* Problem to work on *
Within the material, how many of the lines include the word "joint"? State only that number.
[Given material]
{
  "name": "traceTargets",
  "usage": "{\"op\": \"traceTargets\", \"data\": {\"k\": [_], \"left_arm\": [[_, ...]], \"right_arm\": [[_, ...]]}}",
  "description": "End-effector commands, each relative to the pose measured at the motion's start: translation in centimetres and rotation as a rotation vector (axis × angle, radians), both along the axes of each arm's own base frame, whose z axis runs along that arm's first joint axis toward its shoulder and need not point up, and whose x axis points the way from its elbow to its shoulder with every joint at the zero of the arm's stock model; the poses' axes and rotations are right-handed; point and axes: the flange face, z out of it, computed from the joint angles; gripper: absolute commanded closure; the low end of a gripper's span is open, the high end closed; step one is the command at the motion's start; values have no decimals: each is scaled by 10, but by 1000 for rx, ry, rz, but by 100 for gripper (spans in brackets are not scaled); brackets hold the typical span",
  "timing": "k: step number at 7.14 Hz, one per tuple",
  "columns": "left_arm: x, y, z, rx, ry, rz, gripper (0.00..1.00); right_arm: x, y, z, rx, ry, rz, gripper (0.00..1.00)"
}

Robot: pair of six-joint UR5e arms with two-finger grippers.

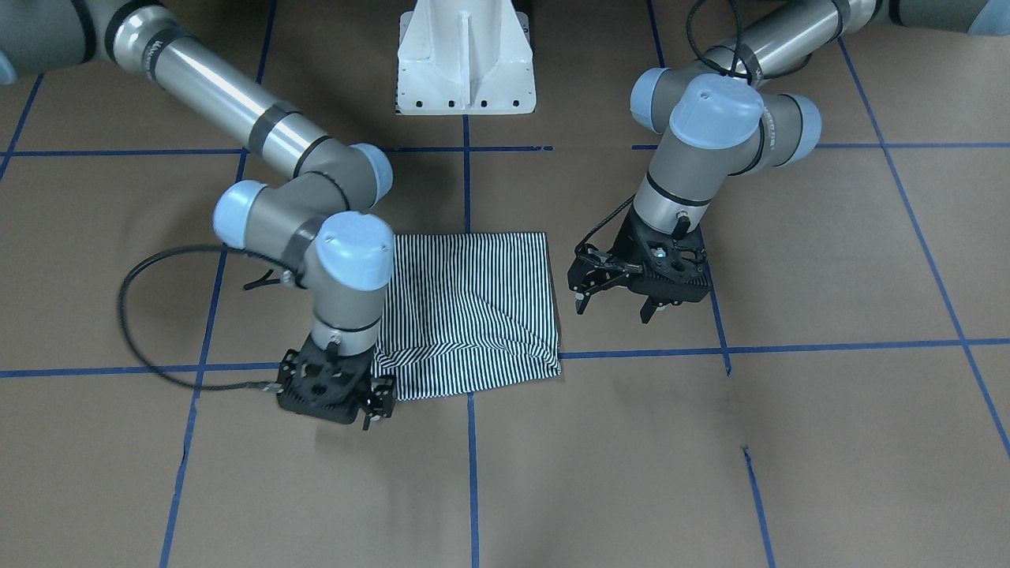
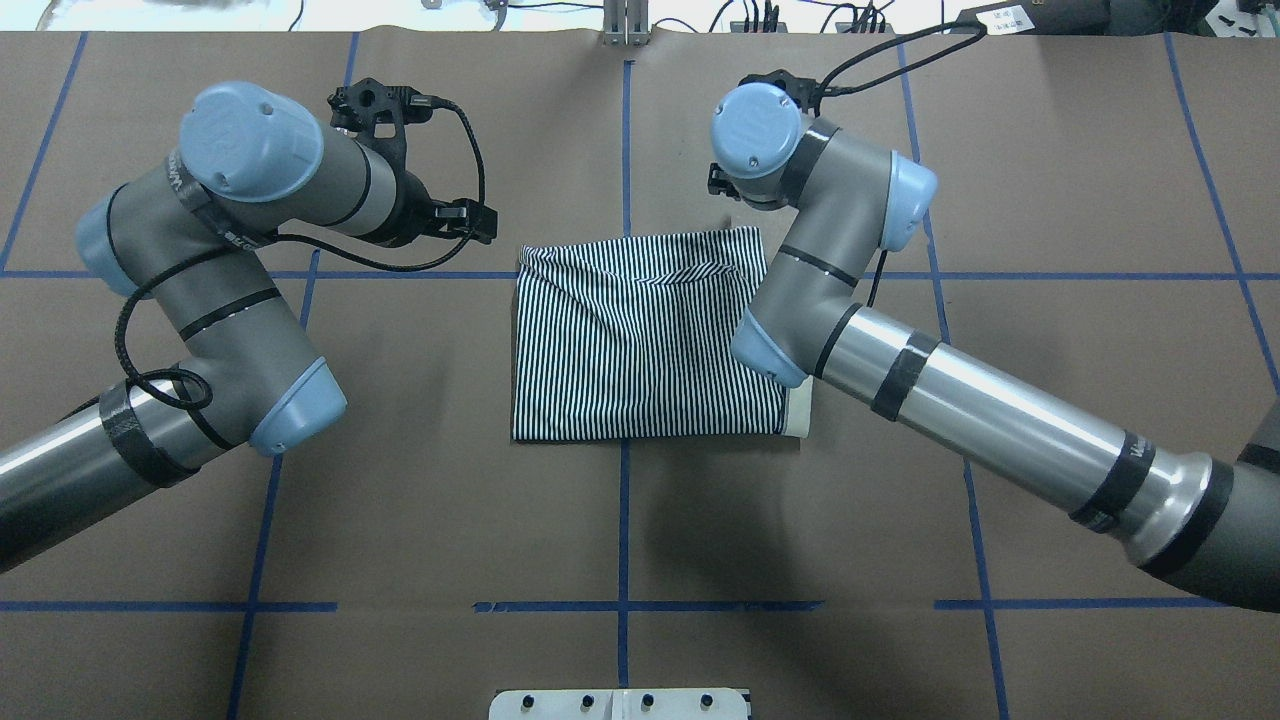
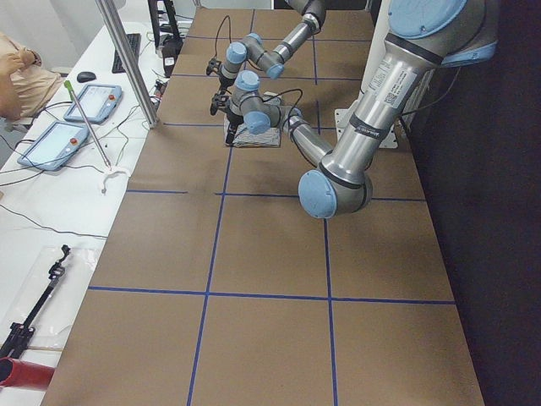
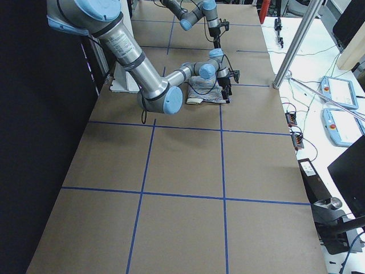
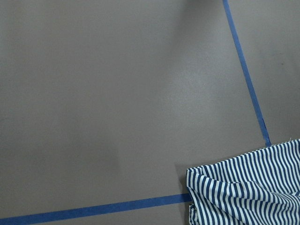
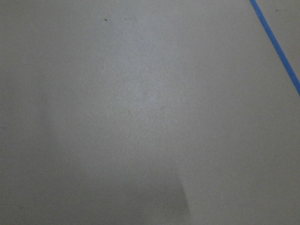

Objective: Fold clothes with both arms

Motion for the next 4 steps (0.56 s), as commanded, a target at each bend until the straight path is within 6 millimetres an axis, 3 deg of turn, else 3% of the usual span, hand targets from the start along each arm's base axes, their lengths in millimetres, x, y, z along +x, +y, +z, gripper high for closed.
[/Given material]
* Response *
2